Crafting Adversarial Input Sequences for Recurrent Neural Networks
Nicolas Papernot, Patrick McDaniel, Ananthram Swami, Richard Harang
TL;DR
The paper addresses the vulnerability of recurrent neural networks to adversarial input sequences by extending adversarial-sample techniques from static inputs to sequential data. It introduces adaptations of the fast gradient sign method and the forward-derivative (Jacobian) approach, using computational graph unfolding to compute sensitivities in cyclical RNNs. Through experiments on an LSTM-based sentiment classifier and a synthetic sequence-to-sequence model, it demonstrates that carefully crafted perturbations—averaging around 9 word changes in long reviews—can force incorrect categorical and sequential outputs at test time without retraining. The work highlights practical security implications for RNN deployments and outlines avenues for broader data types, black-box settings, and defenses.
Abstract
Machine learning models are frequently used to solve complex security problems, as well as to make decisions in sensitive situations like guiding autonomous vehicles or predicting financial market behaviors. Previous efforts have shown that numerous machine learning models were vulnerable to adversarial manipulations of their inputs taking the form of adversarial samples. Such inputs are crafted by adding carefully selected perturbations to legitimate inputs so as to force the machine learning model to misbehave, for instance by outputting a wrong class if the machine learning task of interest is classification.
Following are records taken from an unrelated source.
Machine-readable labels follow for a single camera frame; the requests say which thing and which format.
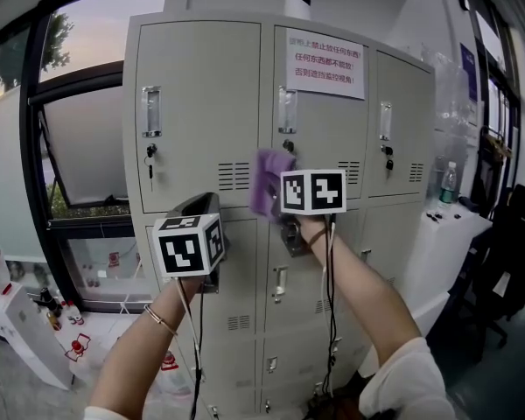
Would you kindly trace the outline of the person's right hand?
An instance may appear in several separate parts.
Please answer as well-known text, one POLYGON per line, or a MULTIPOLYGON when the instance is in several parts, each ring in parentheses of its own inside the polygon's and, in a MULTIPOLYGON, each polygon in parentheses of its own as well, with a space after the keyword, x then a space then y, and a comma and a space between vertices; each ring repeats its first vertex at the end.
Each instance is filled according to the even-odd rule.
POLYGON ((309 247, 312 247, 319 238, 326 234, 327 225, 324 216, 306 216, 297 217, 300 233, 309 247))

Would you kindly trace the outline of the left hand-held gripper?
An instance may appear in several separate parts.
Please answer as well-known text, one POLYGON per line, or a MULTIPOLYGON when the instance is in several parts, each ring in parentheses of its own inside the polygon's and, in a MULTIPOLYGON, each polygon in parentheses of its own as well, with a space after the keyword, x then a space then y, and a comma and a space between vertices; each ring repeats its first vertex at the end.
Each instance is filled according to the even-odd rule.
POLYGON ((219 194, 204 192, 165 214, 172 218, 156 220, 152 240, 164 284, 178 277, 204 277, 219 266, 226 256, 220 213, 219 194), (183 216, 190 205, 193 215, 183 216))

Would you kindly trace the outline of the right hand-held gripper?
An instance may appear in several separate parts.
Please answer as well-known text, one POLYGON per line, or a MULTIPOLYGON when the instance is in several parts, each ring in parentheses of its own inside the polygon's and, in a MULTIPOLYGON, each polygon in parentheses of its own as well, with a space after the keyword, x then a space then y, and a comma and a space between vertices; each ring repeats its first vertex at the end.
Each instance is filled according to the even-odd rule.
POLYGON ((344 169, 284 171, 280 177, 266 172, 266 191, 276 200, 280 193, 281 238, 292 257, 311 247, 302 238, 297 217, 324 216, 329 236, 336 215, 347 210, 347 179, 344 169))

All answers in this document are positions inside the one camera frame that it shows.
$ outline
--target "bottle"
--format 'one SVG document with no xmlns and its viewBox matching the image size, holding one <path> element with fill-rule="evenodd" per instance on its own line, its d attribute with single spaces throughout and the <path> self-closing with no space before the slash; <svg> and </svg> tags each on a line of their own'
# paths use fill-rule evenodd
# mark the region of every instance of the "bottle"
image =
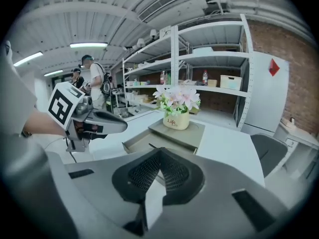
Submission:
<svg viewBox="0 0 319 239">
<path fill-rule="evenodd" d="M 207 74 L 207 70 L 205 70 L 203 73 L 203 84 L 207 86 L 207 82 L 208 82 L 208 74 Z"/>
<path fill-rule="evenodd" d="M 167 76 L 167 85 L 170 85 L 170 74 Z"/>
<path fill-rule="evenodd" d="M 160 83 L 163 85 L 165 81 L 165 71 L 162 71 L 160 74 Z"/>
<path fill-rule="evenodd" d="M 168 84 L 168 73 L 165 73 L 165 76 L 164 76 L 164 84 L 165 84 L 165 85 Z"/>
</svg>

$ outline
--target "backpack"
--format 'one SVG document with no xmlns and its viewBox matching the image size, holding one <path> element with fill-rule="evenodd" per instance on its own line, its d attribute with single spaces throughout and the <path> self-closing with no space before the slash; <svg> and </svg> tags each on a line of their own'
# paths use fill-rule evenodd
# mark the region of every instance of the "backpack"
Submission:
<svg viewBox="0 0 319 239">
<path fill-rule="evenodd" d="M 107 72 L 104 72 L 103 67 L 99 64 L 94 62 L 94 64 L 97 64 L 102 71 L 102 75 L 103 75 L 103 79 L 102 79 L 102 85 L 100 87 L 100 90 L 102 91 L 102 93 L 105 94 L 110 94 L 111 93 L 111 85 L 110 85 L 110 81 L 109 81 L 109 74 Z"/>
</svg>

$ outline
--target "pink flower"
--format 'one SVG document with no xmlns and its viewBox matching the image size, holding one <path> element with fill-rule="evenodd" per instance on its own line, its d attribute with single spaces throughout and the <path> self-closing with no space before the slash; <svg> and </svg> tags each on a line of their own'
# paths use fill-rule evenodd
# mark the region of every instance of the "pink flower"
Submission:
<svg viewBox="0 0 319 239">
<path fill-rule="evenodd" d="M 156 89 L 157 91 L 153 93 L 153 96 L 155 96 L 155 98 L 158 98 L 165 92 L 165 85 L 157 85 Z"/>
<path fill-rule="evenodd" d="M 176 102 L 180 102 L 183 98 L 183 89 L 181 89 L 179 86 L 176 86 L 172 89 L 169 89 L 168 90 L 169 93 L 170 93 L 170 96 L 173 97 L 173 99 L 176 101 Z"/>
<path fill-rule="evenodd" d="M 179 102 L 181 105 L 185 103 L 186 107 L 190 110 L 192 107 L 198 109 L 196 102 L 199 101 L 199 94 L 196 94 L 194 89 L 185 89 L 182 93 L 182 99 Z"/>
<path fill-rule="evenodd" d="M 176 102 L 176 96 L 175 96 L 174 93 L 169 93 L 169 92 L 166 91 L 166 92 L 164 93 L 164 96 L 165 96 L 165 98 L 168 99 L 168 102 L 167 102 L 167 106 L 168 106 L 168 107 L 171 107 L 171 105 L 172 105 L 174 102 Z"/>
</svg>

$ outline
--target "brick wall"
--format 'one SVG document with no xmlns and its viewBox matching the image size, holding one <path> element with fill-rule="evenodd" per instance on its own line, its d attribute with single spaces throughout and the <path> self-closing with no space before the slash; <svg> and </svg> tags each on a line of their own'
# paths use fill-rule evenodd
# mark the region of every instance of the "brick wall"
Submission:
<svg viewBox="0 0 319 239">
<path fill-rule="evenodd" d="M 319 132 L 318 52 L 300 37 L 274 25 L 249 20 L 254 50 L 289 61 L 290 77 L 283 116 L 294 117 L 296 126 Z"/>
</svg>

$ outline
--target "gray chair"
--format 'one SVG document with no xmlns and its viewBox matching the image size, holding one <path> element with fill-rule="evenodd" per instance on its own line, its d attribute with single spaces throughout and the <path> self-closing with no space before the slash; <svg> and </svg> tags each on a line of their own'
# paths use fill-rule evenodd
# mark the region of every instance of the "gray chair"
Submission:
<svg viewBox="0 0 319 239">
<path fill-rule="evenodd" d="M 284 142 L 264 133 L 250 137 L 258 153 L 264 177 L 266 177 L 285 157 L 288 147 Z"/>
</svg>

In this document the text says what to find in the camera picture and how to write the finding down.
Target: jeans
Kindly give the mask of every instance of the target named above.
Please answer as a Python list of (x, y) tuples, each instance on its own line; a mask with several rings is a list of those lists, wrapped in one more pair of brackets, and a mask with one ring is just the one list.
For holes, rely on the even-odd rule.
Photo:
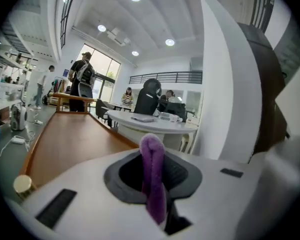
[(36, 93), (36, 96), (34, 97), (35, 98), (35, 105), (36, 106), (40, 105), (41, 95), (42, 95), (42, 89), (43, 89), (43, 86), (41, 84), (38, 84), (38, 91)]

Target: railing
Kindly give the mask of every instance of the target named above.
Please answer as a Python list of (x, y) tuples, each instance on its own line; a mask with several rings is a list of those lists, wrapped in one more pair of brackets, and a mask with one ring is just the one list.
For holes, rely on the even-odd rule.
[(250, 25), (265, 33), (272, 15), (274, 2), (275, 0), (254, 0)]
[(67, 23), (68, 23), (68, 16), (71, 8), (73, 0), (63, 0), (63, 9), (62, 9), (62, 17), (61, 17), (61, 48), (66, 44), (66, 30), (67, 30)]
[(161, 83), (186, 83), (201, 85), (202, 71), (178, 71), (134, 75), (130, 77), (129, 84), (143, 84), (149, 79), (156, 79)]

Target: wooden table
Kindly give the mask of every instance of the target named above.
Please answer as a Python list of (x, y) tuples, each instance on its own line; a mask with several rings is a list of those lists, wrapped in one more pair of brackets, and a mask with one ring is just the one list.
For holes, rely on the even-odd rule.
[[(84, 101), (85, 112), (60, 111), (65, 96)], [(34, 142), (20, 171), (30, 176), (37, 187), (81, 162), (138, 147), (87, 112), (87, 104), (94, 99), (64, 93), (54, 93), (53, 97), (58, 98), (56, 112)]]

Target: ceiling
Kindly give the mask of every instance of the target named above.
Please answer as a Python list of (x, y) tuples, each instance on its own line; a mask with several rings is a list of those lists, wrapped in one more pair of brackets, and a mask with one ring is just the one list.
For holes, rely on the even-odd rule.
[(42, 25), (40, 0), (19, 0), (11, 11), (10, 18), (32, 50), (34, 58), (52, 61)]
[[(254, 0), (218, 0), (241, 23), (250, 23)], [(83, 0), (75, 27), (134, 64), (171, 56), (203, 54), (203, 15), (200, 0)], [(120, 46), (100, 32), (117, 28), (128, 44)], [(165, 40), (175, 40), (166, 46)]]

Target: window
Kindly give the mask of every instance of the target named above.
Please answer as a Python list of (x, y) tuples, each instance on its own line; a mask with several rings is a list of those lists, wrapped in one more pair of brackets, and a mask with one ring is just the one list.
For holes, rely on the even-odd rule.
[(92, 54), (90, 64), (93, 66), (94, 71), (108, 78), (116, 80), (119, 68), (121, 66), (120, 63), (86, 44), (83, 45), (76, 60), (81, 60), (82, 54), (85, 52), (90, 52)]
[(82, 54), (85, 52), (92, 54), (90, 64), (93, 66), (94, 71), (101, 74), (101, 76), (97, 77), (94, 81), (92, 88), (93, 98), (110, 102), (121, 64), (86, 44), (83, 45), (76, 60), (81, 60)]
In fact, to the best of our knowledge, all previous work on adversarial samples crafting for neural network considered models used to solve classification tasks, most frequently in computer vision applications. In this paper, we contribute to the field of adversarial machine learning by investigating adversarial input sequences for recurrent neural networks processing sequential data. We show that the classes of algorithms introduced previously to craft adversarial samples misclassified by feed-forward neural networks can be adapted to recurrent neural networks. In a experiment, we show that adversaries can craft adversarial sequences misleading both categorical and sequential recurrent neural networks.